Soviet-style optimism: U.S. Gov’t rates 99% of its federal workers ‘fully successful’

When an evaluation returns a Soviet-style result, it’s clear that the system is broken. Unfortunately, in this case, the federal government deludes itself about the effectiveness of federal workers.

A Government Accountability Office report found that 99 percent of federal workers, almost 1.2 million of them, earned a “fully successful” rating in their evaluations, according to The Washington Post.

As if the approval ratings weren’t laughable enough, only 0.3 percent earned a “minimally successful” evaluation, and an almost non-existent 0.1 percent were found to be “unacceptable.”

The evaluations make the Russian invasion of Crimea look honest.

The GAO reviewed ratings from 2013. “Developing modern, credible and effective employee performance management systems has been a long-standing challenge for federal agencies,” the report dryly noted.

Efforts have been made to improve performance evaluations since at least 2003, but success has been limited. Changing workplace culture, within government or without, tends to be difficult.

The exuberant level of evaluations “strains credibility,” Joe Davidson wrote for The Post.

“It diminishes the truly successful and could deny the less successful the assistance they need to improve. The report gives a boost to those who seek to overhaul the civil service system, which critics say is short on employee accountability,” Davidson wrote.

Rather than evaluating federal workers in the realm of reality, the rubberstamping hinders effective governance. If supervisors are unwilling or unable to frankly evaluate workers, crucial functions of governments aren’t done well. Whether it’s a failure of management, of law, or a success in blocking reform is immaterial. The federal government isn’t doing its job of remaining accountable to its citizens.

“Candid and constructive performance conversations that are timely, specific, and actionable help individuals maximize their contribution and potential for understanding and realizing the goals and objectives of an organization,” the report noted. A failure of that conversation is a failure of responsible governance.

Of the 99 percent of employees who were rated “fully successful,” 61 percent were rated as “outstanding” or “exceeds fully successful.”
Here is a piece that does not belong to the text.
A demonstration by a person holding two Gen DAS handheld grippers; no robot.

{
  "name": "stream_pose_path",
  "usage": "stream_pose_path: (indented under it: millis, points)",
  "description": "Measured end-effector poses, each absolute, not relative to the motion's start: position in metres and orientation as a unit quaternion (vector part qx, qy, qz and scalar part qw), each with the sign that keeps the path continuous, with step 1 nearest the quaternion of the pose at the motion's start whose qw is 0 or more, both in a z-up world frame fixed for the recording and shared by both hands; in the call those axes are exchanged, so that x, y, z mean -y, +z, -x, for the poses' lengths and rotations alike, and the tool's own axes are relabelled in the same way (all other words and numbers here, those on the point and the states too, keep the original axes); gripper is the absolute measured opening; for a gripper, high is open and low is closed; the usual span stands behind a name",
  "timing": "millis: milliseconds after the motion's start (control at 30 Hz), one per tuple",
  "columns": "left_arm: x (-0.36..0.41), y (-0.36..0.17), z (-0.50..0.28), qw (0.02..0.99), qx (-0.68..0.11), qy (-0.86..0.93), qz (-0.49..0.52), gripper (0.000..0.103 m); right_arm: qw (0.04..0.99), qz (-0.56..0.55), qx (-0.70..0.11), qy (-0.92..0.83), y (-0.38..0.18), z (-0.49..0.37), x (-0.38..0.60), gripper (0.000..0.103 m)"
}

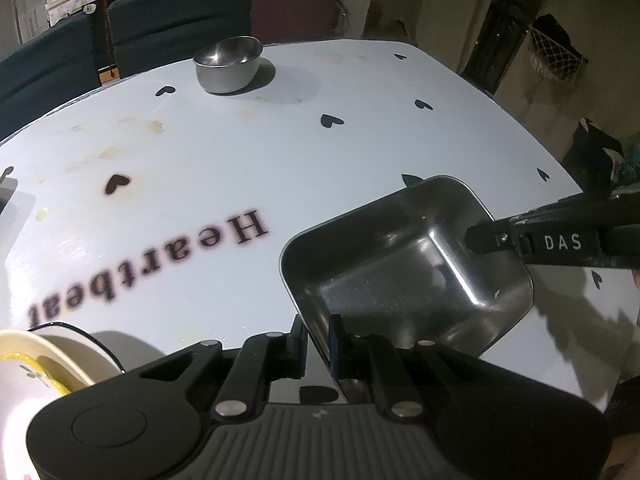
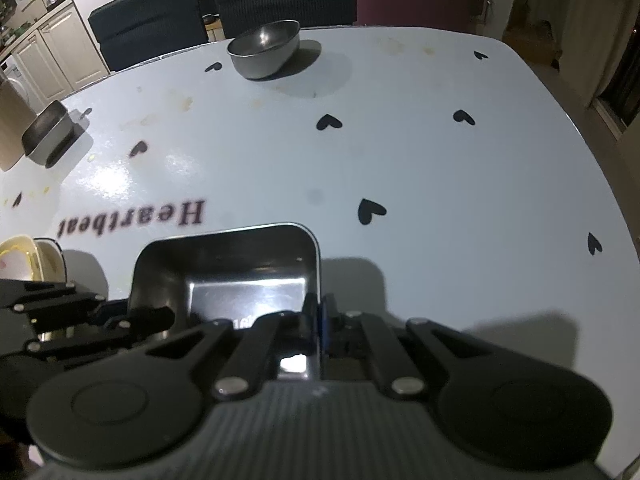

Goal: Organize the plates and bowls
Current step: 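Lower the steel tray onto the table with both grippers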

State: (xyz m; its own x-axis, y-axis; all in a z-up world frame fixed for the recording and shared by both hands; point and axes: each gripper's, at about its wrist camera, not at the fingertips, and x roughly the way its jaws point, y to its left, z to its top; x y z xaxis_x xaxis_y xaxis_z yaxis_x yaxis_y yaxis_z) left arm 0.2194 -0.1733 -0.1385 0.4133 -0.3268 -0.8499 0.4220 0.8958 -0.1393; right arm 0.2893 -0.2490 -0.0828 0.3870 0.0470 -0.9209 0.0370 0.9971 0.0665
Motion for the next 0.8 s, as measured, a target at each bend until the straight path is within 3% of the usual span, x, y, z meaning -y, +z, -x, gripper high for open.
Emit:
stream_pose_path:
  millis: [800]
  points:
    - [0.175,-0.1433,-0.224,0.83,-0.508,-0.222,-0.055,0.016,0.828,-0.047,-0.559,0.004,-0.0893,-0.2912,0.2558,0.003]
Were the government a private business, they would be the most successful company in history, based on their self-evaluations.

The nonsense never ends, though the American people have a much more cynical view of the federal government. Only 19 percent of Americans trust the government “most of the time,” according to the Pew Research Center. Until the government is more honest with itself, skepticism might be the only realistic reaction.